Commercial Shoot Invades Park Slope With Mean Sociological Experiment.
Last Friday I dropped by Associated Market on 5th Ave. My mission was simple: buy toilet paper.
As the cashier checks me out, loud bells ring and colorful balloons pour from the ceiling. A man in a sharp suit emerges holding a giant check as an eager reporter bobs a microphone in a shocked man’s face. The cameras roll. “Congratulations sir," the man in the suit says. "You’re our millionth customer! You just won $50,000.00!”
As they whisk him away, a woman starts yelling about how the man cut her in line and she’s entitled to the winnings. They tell her to take it up with the manager and ignore her as she storms out in a fury. Her acting was poor though, so I start to think I'm in the midst of an Improv Everywhere skit. At the very least, this was a familiar scene I'd viewed on that show What Would You Do? I ask the cashier what the deal is and she gives me an awkward smile. She can’t say anything.
I leave the market un-showered and pretty much in my pajamas carrying a value size pack of TP, when I see a huge camouflaged bus with newspaper taped to the windows. Various young and hip people are shuffling around with clipboards and earpieces. I ask them for an explanation on what I just witnessed. “Marketing research,” one tells me. “A sociological experiment," says another. Everyone produces vague and often conflicting responses. One man admits that the entire scene was fabricated and most are hired actors, although the “victim” who gets cut in line is often an unsuspecting shopper.

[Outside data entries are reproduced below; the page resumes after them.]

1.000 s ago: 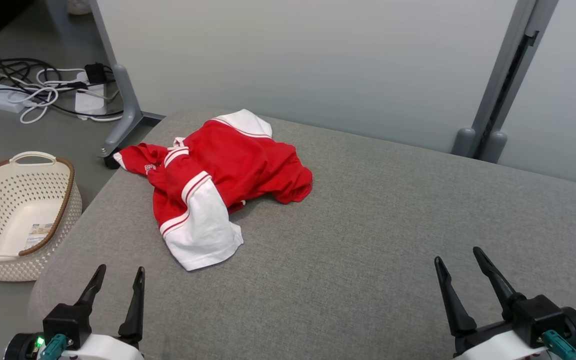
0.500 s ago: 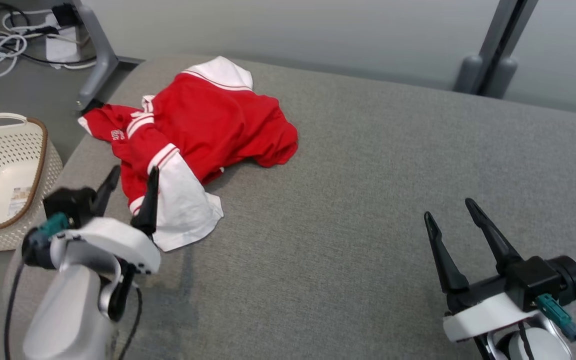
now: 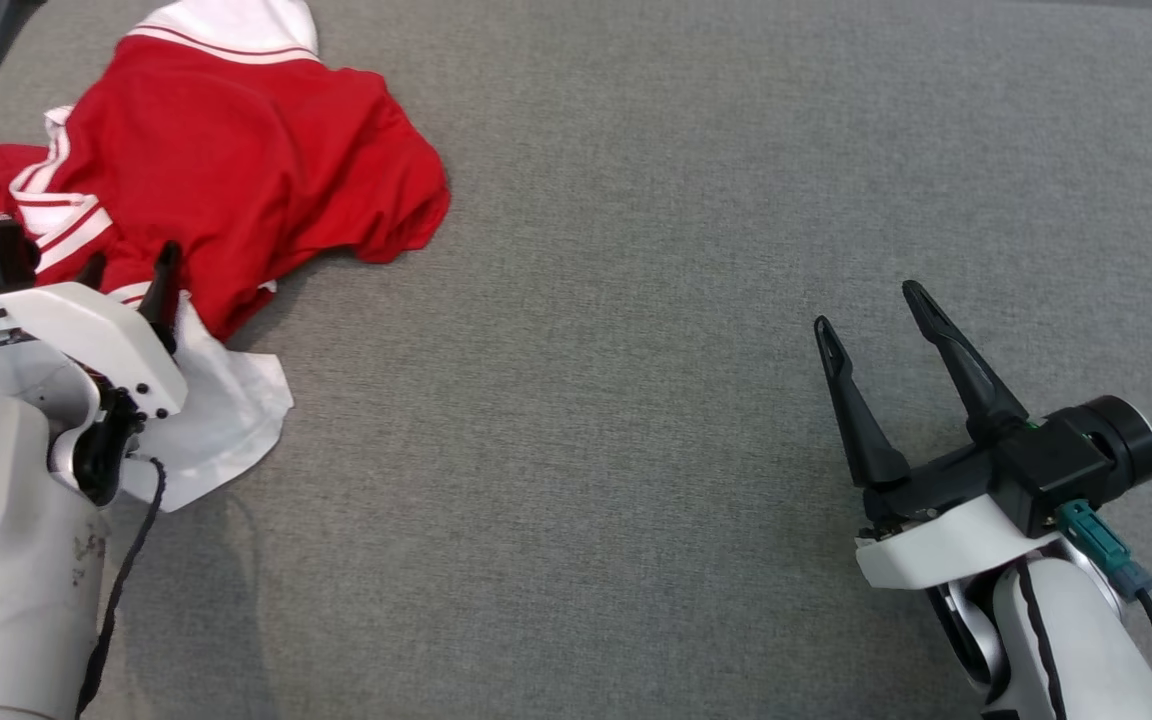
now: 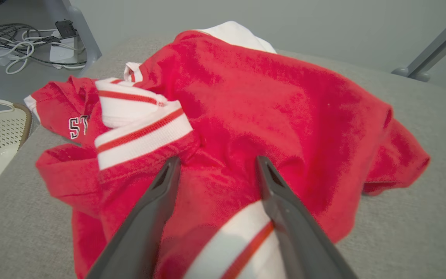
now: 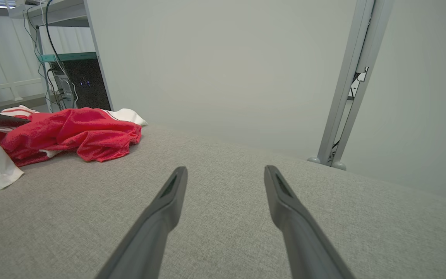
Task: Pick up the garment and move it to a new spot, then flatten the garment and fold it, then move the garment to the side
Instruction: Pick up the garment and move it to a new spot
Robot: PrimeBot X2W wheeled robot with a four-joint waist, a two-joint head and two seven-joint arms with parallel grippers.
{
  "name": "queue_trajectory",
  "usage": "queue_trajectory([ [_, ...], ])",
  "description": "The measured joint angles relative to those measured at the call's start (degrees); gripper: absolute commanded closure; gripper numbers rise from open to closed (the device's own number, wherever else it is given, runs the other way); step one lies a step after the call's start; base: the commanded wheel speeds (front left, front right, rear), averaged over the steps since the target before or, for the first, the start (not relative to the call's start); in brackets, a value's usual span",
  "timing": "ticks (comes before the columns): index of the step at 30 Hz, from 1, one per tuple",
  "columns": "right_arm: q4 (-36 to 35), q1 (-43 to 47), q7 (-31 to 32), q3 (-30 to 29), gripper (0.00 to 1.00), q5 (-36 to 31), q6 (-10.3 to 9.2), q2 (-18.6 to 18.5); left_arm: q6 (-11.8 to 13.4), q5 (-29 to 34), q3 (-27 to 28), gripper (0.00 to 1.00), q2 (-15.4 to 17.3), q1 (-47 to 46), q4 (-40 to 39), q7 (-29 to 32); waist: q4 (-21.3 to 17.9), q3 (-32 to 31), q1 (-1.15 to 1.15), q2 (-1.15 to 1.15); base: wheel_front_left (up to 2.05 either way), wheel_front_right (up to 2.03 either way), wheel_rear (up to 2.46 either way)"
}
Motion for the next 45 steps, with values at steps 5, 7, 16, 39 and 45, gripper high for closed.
queue_trajectory([
  [5,0.5,-1.1,0.0,1.0,0.0,0.1,0.0,0.2,0.0,-1.2,-2.1,0.07,1.3,-0.9,2.2,0.5,-2.4,1.6,0.0,0.0,0.0,0.0,0.0],
  [7,0.7,-1.0,0.0,1.0,0.0,0.2,0.0,0.3,0.0,-2.6,-3.1,0.25,1.4,-0.9,2.9,0.6,-3.2,1.9,0.0,0.0,0.0,0.0,0.0],
  [16,1.5,-1.8,0.0,0.5,0.0,0.4,0.0,0.5,0.0,-5.9,-8.4,1.0,2.5,-1.9,5.0,1.4,-3.3,1.0,0.0,0.0,0.0,0.0,0.0],
  [39,0.8,5.2,0.0,-1.5,0.0,3.9,0.01,0.6,1.1,-17.1,-18.9,1.0,10.2,7.3,-29.6,-0.8,-6.6,-13.3,0.0,0.0,0.0,0.0,0.0],
  [45,0.0,5.6,0.0,-1.6,0.0,4.3,0.01,0.6,3.9,-16.4,-20.8,1.0,9.3,9.1,-46.0,1.7,-12.1,-13.6,0.0,0.0,0.0,0.0,0.0],
])
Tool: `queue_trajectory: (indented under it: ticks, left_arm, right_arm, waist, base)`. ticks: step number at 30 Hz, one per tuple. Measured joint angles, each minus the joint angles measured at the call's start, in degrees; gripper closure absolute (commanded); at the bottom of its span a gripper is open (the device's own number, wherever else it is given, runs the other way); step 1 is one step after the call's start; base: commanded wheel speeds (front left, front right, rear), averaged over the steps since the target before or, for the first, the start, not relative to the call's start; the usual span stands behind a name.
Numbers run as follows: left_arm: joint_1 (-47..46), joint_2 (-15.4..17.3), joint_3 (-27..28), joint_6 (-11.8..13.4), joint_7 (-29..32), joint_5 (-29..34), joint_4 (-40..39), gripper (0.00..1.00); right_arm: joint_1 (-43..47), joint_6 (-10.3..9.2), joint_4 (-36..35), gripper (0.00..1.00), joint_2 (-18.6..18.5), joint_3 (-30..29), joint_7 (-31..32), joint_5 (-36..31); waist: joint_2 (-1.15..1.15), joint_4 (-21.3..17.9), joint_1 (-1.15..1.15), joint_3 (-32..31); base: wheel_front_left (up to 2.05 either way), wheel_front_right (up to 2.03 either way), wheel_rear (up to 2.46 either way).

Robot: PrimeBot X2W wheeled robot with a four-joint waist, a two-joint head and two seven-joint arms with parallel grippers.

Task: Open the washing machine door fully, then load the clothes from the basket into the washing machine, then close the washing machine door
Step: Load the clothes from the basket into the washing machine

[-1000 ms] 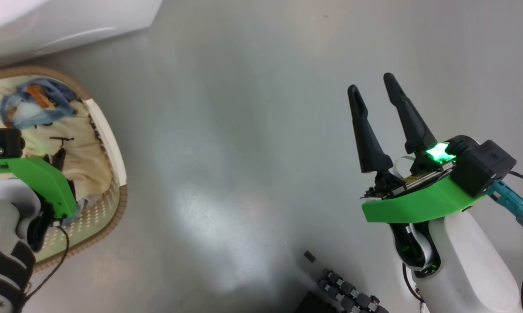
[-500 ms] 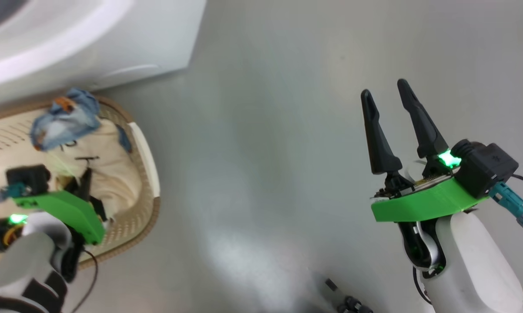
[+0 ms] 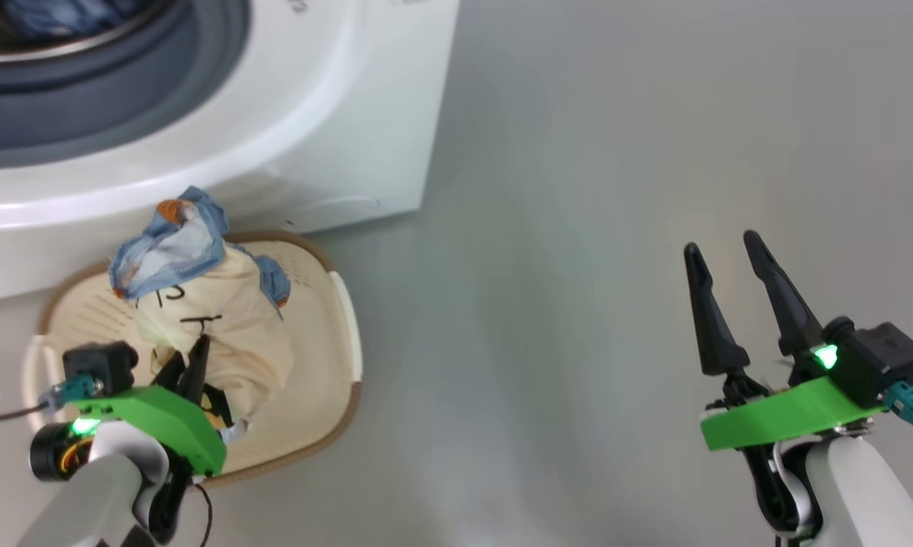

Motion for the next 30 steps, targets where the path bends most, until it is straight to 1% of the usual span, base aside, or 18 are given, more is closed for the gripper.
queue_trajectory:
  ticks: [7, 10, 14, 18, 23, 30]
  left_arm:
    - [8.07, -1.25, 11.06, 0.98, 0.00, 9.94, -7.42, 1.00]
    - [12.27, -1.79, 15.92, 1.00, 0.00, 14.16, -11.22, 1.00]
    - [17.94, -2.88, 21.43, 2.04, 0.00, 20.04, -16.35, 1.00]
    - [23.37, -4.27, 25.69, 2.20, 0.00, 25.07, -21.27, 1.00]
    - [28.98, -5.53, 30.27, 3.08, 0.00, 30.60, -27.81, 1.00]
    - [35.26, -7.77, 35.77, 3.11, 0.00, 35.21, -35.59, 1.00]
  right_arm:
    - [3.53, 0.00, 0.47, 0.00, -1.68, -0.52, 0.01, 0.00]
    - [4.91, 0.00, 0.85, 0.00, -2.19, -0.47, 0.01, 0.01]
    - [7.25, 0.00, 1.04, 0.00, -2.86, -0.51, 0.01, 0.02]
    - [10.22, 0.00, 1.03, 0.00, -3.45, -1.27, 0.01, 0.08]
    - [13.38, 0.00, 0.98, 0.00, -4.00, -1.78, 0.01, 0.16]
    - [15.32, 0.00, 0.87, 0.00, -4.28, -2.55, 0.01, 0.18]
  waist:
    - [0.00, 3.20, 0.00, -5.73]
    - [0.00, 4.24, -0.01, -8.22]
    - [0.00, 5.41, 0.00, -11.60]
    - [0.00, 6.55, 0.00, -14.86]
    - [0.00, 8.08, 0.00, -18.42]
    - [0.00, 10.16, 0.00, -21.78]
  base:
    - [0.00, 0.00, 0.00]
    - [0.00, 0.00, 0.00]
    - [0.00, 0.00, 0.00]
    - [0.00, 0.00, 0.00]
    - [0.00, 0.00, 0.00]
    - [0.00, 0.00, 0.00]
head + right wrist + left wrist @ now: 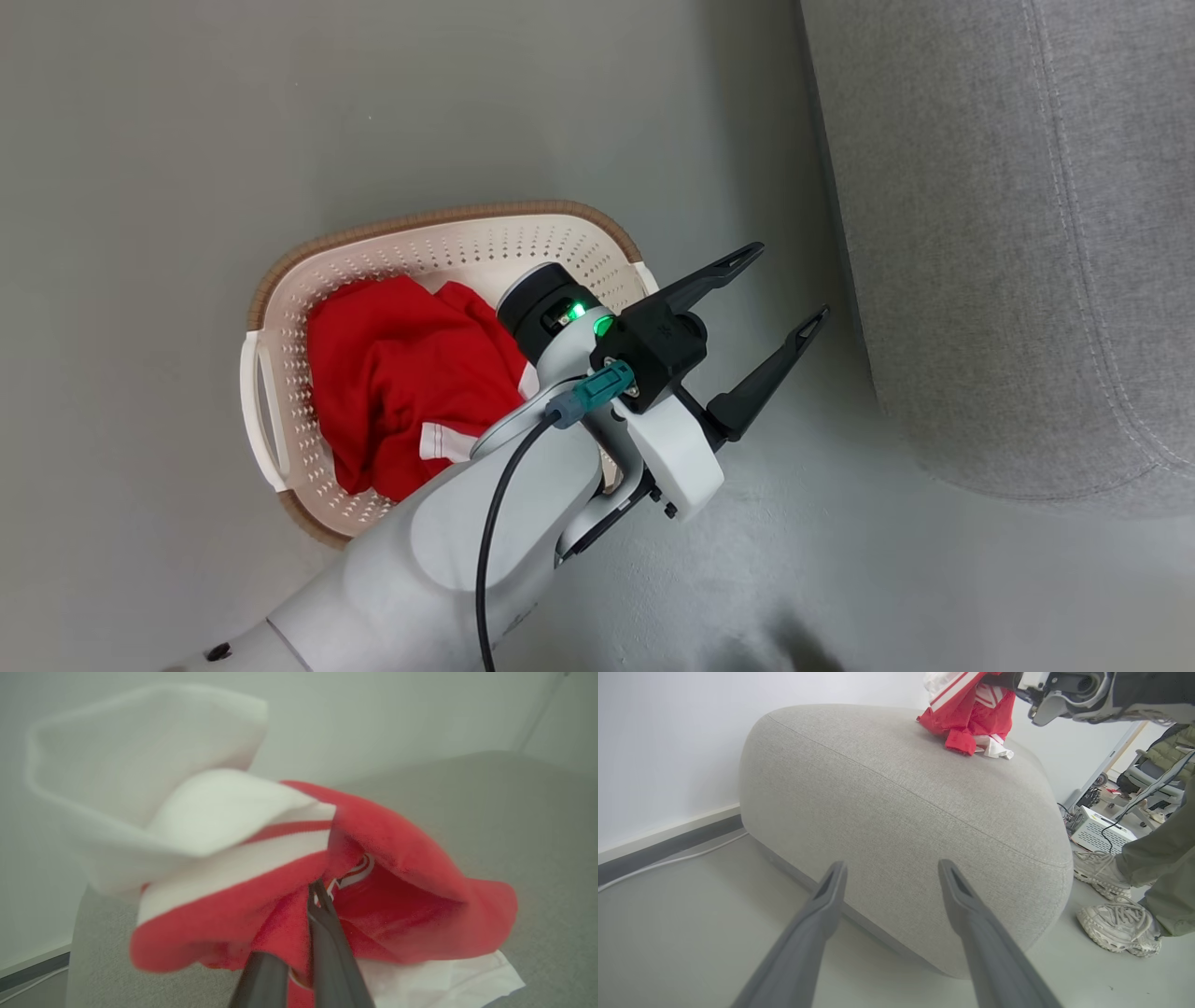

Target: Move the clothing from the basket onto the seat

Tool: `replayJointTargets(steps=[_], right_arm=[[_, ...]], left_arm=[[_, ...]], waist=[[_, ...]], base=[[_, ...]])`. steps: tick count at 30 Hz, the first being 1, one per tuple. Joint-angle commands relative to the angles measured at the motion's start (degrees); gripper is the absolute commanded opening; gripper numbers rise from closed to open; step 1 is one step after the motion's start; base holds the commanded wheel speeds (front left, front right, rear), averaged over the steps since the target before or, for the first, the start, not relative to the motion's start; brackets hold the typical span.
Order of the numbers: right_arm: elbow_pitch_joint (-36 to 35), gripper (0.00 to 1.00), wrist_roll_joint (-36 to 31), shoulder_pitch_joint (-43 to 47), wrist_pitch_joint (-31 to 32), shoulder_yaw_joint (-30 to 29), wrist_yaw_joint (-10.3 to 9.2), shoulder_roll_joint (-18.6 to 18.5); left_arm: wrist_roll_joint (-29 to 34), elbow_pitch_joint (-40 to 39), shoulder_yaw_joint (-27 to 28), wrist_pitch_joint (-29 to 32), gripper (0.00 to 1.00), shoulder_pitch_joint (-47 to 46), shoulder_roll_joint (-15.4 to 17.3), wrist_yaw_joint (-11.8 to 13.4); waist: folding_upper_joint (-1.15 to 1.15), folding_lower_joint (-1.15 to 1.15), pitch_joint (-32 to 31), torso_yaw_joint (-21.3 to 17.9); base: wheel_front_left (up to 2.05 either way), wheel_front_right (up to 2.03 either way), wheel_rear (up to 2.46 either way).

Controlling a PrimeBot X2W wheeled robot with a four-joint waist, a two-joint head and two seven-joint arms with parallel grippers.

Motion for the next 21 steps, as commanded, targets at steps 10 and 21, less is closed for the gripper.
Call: replayJointTargets(steps=[10,21], right_arm=[[-6.71,1.00,11.32,12.53,-1.00,14.73,0.16,-4.11],[-15.24,1.00,13.64,20.03,-1.26,20.31,0.16,-4.29]], left_arm=[[-0.64,-1.82,4.00,-0.27,1.00,3.03,-0.31,-0.11],[1.01,-2.83,11.01,-0.27,1.00,10.68,-0.31,-0.55]], waist=[[0.00,0.00,-5.66,0.73],[0.00,0.00,-13.65,3.18]], base=[[0.00,0.00,0.00],[0.00,0.00,0.00]])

It was only after I approached a few people that someone asked me to sign a waiver.
The document was rife with legal jargon and I could barely make heads or tails of it, so I refused. They ask to at least take my picture, to which I said they already shot video of me without my permission (I was standing right behind the “winner” as the cameras rolled. Note to self: maybe put a bra on before leaving the house next time? Just a thought), so that was enough for one day.
I left pretty confused but very entertained. What marketing research could possibly come from this, and why didn’t I think to take out my phone to film it for Facebook? I’d just updated my status yesterday bragging about my Maggie Gylenhaal spotting (looking ravishing in her emerald pea coat as she entered a town car in front of Al Di La) and now THIS. Folks, we just don’t get this kind of fun back in Smallbany, NY.
So I turn around and go back for a double feature. My sense is they were looping this scene all day, if their research is worth its salt.
I enter the market and notice that many of the people I thought were normal shoppers were actually part of the ruse! They are now bored extras pacing aimlessly through aisles, stretching, and playing cell phone games. Crew members quickly stuff bags of balloons back into the drop ceiling as the reporters take their places in a private back room.
The cast of The Truman Show has invaded Park Slope. I feel duped. And yet thrilled. I wait in the cleaning aisle, camera in hand ready for show time. I wait. And wait. Finally a man approaches. “Please," he begs. "Don’t film this. It’s a sociological experiment and we can’t have it filmed.”
“Can I just hang out and watch?” Because this has now eclipsed anything else I’d planned for my Friday afternoon. What conference call?
“We really just need people to cycle through as quickly as possible to get their groceries.” he says. I surrender and leave the store. He really did beg.
As I reluctantly head home, a chubby old man asks if I know what all the fuss is about. I start to explain and he interrupts -- “I know! I left my store to get some chicken and almost won $50,000 but some man went ahead of me in line!” He was practically kicking himself. I assure him it was all just a prank and he didn’t lose out on any money. Now I’m irritated that no one bothered to debrief this poor man.
Later that evening, my friend tells me about how her boss burst into their local restaurant shouting, “You won’t believe what just happened to me!” He was already having a horrible day, and to top it all off (you guessed it) some dude cut him in line and took his money. The waiters were up in arms on his behalf: “Ya mean he didn’t even offer you some of the money?” I disclosed the truth to my friend and she relayed the real deal to her boss, saving yet another hapless victim who would have surely lost sleep over his misfortune.
Said friend, who missed her calling as a lawyer, was having none of this. So she called Associated Market and learned this was all a commercial for Ally Bank. The store manager advised her to call the production company. Posing as an attorney with several disgruntled clients, she gave the head of production a lesson in protocol. The end result was wiping the footage from a day’s worth of “work.”
I felt kind of bad, until I thought about the old man at the store who thought he was thisclose to winning a ton of money. Well, that and how gross I looked that day.